**PROMPT**
Starting at the top of the data and ending with the line that holds "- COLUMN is", transcribe each line exactly; include both ends.

(Stored records)

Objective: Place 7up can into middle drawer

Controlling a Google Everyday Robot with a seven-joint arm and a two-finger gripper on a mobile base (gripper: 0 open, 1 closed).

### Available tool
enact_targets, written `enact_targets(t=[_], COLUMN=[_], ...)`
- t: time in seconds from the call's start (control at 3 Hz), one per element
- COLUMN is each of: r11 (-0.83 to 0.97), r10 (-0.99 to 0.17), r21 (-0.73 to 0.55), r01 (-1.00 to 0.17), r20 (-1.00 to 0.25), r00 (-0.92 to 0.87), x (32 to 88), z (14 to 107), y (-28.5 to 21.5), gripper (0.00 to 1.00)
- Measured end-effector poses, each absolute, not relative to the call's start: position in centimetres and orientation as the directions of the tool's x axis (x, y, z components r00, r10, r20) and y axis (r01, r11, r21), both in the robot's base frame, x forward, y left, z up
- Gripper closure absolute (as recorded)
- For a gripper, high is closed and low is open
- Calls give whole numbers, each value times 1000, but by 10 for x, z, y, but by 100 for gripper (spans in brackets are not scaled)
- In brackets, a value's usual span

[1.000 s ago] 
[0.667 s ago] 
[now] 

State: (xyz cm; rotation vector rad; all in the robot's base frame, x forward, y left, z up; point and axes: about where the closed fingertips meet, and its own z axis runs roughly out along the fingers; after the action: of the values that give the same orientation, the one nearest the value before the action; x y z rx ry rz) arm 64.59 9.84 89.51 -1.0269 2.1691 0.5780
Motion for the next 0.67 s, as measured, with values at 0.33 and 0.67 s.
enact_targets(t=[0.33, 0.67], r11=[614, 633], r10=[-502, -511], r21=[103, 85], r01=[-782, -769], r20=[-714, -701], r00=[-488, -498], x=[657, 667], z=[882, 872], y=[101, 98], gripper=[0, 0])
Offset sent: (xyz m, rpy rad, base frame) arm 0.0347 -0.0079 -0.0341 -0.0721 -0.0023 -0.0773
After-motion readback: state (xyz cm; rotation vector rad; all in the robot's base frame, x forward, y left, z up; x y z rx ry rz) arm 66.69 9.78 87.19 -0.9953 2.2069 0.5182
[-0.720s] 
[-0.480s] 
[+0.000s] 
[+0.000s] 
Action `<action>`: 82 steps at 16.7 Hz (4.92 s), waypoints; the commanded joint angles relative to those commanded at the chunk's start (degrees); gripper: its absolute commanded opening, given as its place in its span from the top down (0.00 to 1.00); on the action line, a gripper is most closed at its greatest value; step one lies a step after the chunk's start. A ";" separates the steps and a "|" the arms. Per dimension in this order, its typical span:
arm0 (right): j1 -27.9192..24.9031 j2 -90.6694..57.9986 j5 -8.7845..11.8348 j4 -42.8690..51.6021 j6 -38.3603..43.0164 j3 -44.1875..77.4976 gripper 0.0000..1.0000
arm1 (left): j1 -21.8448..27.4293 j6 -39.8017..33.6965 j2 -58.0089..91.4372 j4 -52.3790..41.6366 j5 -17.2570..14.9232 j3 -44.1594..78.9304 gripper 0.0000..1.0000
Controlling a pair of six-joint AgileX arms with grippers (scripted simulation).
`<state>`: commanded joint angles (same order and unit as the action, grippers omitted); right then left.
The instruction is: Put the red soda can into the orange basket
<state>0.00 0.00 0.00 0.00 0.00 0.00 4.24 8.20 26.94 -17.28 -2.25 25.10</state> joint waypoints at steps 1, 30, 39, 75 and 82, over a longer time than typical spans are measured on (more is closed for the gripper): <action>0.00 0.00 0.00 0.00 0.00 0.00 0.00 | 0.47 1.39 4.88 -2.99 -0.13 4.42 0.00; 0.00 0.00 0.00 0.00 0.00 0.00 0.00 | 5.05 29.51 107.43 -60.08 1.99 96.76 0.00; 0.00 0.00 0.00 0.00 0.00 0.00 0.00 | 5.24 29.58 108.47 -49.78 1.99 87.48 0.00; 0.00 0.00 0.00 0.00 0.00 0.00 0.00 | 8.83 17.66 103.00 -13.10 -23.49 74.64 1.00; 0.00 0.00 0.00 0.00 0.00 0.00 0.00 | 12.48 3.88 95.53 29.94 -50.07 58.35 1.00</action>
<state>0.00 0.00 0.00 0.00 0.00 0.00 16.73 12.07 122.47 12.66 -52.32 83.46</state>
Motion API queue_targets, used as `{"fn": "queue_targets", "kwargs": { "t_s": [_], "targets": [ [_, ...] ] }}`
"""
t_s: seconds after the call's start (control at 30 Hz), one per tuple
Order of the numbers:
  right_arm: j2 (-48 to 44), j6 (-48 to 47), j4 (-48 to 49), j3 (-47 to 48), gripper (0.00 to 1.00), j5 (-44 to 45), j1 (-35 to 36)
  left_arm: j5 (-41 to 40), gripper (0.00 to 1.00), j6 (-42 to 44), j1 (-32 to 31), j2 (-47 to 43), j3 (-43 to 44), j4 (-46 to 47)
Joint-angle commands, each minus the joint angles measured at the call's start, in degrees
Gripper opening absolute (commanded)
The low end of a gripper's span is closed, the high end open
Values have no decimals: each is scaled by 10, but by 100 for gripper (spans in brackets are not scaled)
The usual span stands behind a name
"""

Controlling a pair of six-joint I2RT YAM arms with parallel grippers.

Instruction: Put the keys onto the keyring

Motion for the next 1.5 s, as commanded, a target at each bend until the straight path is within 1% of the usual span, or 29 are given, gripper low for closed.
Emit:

**TASK SOLUTION**
Objective: Place 7up can into middle drawer

Controlling a Google Everyday Robot with a seven-joint arm and a two-finger gripper on a mobile base (gripper: 0 open, 1 closed).

### Available tool
enact_targets, written `enact_targets(t=[_], COLUMN=[_], ...)`
- t: time in seconds from the call's start (control at 3 Hz), one per element
- COLUMN is each of: r11 (-0.83 to 0.97), r10 (-0.99 to 0.17), r21 (-0.73 to 0.55), r01 (-1.00 to 0.17), r20 (-1.00 to 0.25), r00 (-0.92 to 0.87), x (32 to 88), z (14 to 107), y (-28.5 to 21.5), gripper (0.00 to 1.00)

There is no more to add to the answer.